What about a nino rob


----------



## Fevmeister (Oct 21, 2013)

Ahh just checked

1500 smackeroos on present cable


----------



## ronsil (Mar 8, 2012)

Fevmeister said:


> sorry not particularly helpful but you got me thinking..... How much is a new versalab for a uk buyer? Less than a grand?


Have not looked it up recently but at the last check including VAT+Duty+postage we were looking at circa £2000+ basic.

You got to build-in the vat etc as everyone gets caught nowadays.


----------



## Fevmeister (Oct 21, 2013)

Shitttt

1500 plus 20% plus postage will take it to around 2k by my reckoning


----------



## grumpydaddy (Oct 20, 2014)

I seem to recall there is a reasonably priced Fiorenzato....... looking.....

http://www.espressoservices.co.uk/fiorenzato_f83e_grinder.html

Not sure what folks think of this though

Is there a "normal" low retention conical?


----------



## coffeechap (Apr 5, 2012)

You can single dose the Nino


----------



## MediumRoastSteam (Jul 7, 2015)

I don't know much about grinders, but what about the Ceado e92? DavecUK review seems to be very positive on it.


----------



## 7493 (May 29, 2014)

coffeechap said:


> What about a nino rob


Thought about it but isn't the retention a bit excessive?


----------



## 7493 (May 29, 2014)

coffeechap said:


> You can single dose the Nino


Don't really want to get into the whole 'single dosing' thing. Too much faff. I want to be able to put a day or two's beans in the hopper and get on with it.


----------



## coffeechap (Apr 5, 2012)

You need to see the weighted device on my Nino, I mention the Nino as I believe Stephen Jenner is selling his, if you load up with beans, pretty much all commercials, flat or comic will have retention, granted some are better than others, Mythos is very low


----------



## 7493 (May 29, 2014)

coffeechap said:


> You need to see the weighted device on my Nino, I mention the Nino as I believe Stephen Jenner is selling his, if you load up with beans, pretty much all commercials, flat or comic will have retention, granted some are better than others, Mythos is very low


Thanks Dave, I'll have a look. I'm ever more drawn to the Mythos...


----------



## coffeechap (Apr 5, 2012)

The ones on the south coast are down in price give her a call go round and look she may have a defent one there


----------



## 7493 (May 29, 2014)

Thanks Dave, I assume you mean the Ringwood woman advertising ex M&S ones all over the place?


----------



## coffeechap (Apr 5, 2012)

Rob666 said:


> Thanks Dave, I assume you mean the Ringwood woman advertising ex M&S ones all over the place?


Indeed


----------



## GlennV (Mar 29, 2013)

Rob666 said:


> Thought about it but isn't the retention a bit excessive?
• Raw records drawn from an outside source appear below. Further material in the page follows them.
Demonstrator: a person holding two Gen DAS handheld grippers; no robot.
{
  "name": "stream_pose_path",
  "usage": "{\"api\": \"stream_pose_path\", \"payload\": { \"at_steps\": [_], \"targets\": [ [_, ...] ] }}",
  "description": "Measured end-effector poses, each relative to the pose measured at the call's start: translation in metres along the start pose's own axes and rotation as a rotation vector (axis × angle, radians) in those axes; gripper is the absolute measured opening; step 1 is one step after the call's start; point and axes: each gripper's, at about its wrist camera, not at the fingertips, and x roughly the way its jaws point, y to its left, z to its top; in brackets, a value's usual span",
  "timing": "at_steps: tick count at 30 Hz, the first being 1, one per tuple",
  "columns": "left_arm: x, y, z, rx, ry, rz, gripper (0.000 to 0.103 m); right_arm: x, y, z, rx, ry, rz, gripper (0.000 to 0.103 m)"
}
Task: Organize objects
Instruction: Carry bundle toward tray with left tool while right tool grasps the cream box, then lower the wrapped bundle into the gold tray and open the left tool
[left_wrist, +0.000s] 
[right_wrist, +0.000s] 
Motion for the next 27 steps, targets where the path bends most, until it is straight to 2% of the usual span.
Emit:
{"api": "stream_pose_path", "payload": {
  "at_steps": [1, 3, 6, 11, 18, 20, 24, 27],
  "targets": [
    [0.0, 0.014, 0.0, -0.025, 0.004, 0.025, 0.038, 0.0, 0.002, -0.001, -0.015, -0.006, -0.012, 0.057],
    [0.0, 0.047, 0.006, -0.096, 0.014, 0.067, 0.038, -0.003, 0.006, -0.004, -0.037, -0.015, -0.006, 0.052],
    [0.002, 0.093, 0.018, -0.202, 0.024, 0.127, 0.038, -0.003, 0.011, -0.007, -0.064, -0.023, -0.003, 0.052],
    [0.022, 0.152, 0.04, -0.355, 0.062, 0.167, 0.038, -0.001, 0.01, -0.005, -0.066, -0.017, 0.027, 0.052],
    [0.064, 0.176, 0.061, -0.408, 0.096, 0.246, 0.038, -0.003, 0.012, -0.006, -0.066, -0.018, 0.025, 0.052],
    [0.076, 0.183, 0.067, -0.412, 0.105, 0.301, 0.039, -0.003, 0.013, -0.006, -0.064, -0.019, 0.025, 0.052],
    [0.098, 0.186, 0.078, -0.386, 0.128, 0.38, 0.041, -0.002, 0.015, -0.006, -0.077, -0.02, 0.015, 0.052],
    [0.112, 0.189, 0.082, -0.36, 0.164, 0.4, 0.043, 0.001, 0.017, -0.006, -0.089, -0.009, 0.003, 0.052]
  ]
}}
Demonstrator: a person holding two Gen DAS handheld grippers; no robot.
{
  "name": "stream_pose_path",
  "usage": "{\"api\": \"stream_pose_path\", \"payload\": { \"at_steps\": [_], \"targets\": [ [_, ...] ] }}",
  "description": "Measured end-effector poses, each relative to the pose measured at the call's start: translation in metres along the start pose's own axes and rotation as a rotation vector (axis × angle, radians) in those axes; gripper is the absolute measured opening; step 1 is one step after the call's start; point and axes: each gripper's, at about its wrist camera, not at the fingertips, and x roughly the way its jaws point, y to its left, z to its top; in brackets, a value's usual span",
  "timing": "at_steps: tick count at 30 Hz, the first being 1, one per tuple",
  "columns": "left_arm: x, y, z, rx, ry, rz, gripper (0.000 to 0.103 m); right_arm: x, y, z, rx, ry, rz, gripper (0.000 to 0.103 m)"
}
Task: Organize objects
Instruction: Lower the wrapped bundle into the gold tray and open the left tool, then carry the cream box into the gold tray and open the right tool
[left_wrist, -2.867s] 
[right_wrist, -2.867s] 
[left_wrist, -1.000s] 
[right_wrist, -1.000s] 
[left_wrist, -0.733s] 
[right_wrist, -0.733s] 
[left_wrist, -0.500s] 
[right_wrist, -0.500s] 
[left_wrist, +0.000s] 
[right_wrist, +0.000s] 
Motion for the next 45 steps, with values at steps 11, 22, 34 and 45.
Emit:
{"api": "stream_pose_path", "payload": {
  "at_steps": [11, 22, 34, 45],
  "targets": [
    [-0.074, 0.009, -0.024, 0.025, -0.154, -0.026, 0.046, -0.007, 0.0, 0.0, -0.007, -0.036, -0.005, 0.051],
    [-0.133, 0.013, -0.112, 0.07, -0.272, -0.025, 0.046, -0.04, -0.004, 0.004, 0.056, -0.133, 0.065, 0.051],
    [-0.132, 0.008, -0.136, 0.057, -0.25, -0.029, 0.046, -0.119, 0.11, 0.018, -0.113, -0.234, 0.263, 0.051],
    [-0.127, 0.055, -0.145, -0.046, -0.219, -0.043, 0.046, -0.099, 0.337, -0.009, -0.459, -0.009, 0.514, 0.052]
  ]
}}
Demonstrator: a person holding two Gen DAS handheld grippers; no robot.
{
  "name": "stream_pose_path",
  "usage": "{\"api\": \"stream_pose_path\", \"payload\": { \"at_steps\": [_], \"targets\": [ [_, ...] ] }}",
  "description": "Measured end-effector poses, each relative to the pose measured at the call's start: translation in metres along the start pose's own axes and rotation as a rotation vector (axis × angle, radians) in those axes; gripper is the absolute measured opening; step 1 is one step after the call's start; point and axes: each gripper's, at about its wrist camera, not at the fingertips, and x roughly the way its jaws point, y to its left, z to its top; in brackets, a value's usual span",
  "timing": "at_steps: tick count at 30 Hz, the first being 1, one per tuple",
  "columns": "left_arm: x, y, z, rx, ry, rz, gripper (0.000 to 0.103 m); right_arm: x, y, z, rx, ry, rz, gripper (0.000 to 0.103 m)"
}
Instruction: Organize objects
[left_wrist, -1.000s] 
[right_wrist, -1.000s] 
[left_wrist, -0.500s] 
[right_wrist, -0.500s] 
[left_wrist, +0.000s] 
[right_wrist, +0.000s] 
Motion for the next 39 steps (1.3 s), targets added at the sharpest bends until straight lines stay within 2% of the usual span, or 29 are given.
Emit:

I've not had a chance to play with a nino, but isn't its design all aimed at low retention? Unusually, it mounts the outer burr on, rather than in, a carrier - meaning that the grind chamber beneath the burrs can be made smaller than in other large conicals (the robur is the worst in this regard).

It also has 6 sweeper vanes instead of 3, a very short horizontal exit chute, and runs fast. I don't know if it works, but it looks like a good design.


----------



## Dylan (Dec 5, 2011)

A curveball that I am considering myself at some point, opinions more than welcome:

You like your Pharos, but your shoulder is giving you grief...

The Mahlgut Grist MG-1, which looks like the brother of the Pharos may be an option. From the little in English you can read about it on HB it is reported to be like a Voodoo'd Pharos but with better construction and tolerances, leading to its much higher price of £450 (before delivery). However they are releasing a motor mount for it ("This year" was when they were hoping to have this ready by) which would solve your shoulder problems.

So you would have a small in stature 68mm conic with low to no retention. No price on the motor yet, but would hopefully come in under £800 to us here... compare that to the ex commercial 68mm conics and add in the benefits and it becomes an interesting proposition.

It would require a wait until next year to even see if it was viable, but I certainly have my eye on it!


----------



## MarkyP (Jan 10, 2013)

I wouldn't be put off by the EK and darker roasts - I love mine, and only feed it dark stuff!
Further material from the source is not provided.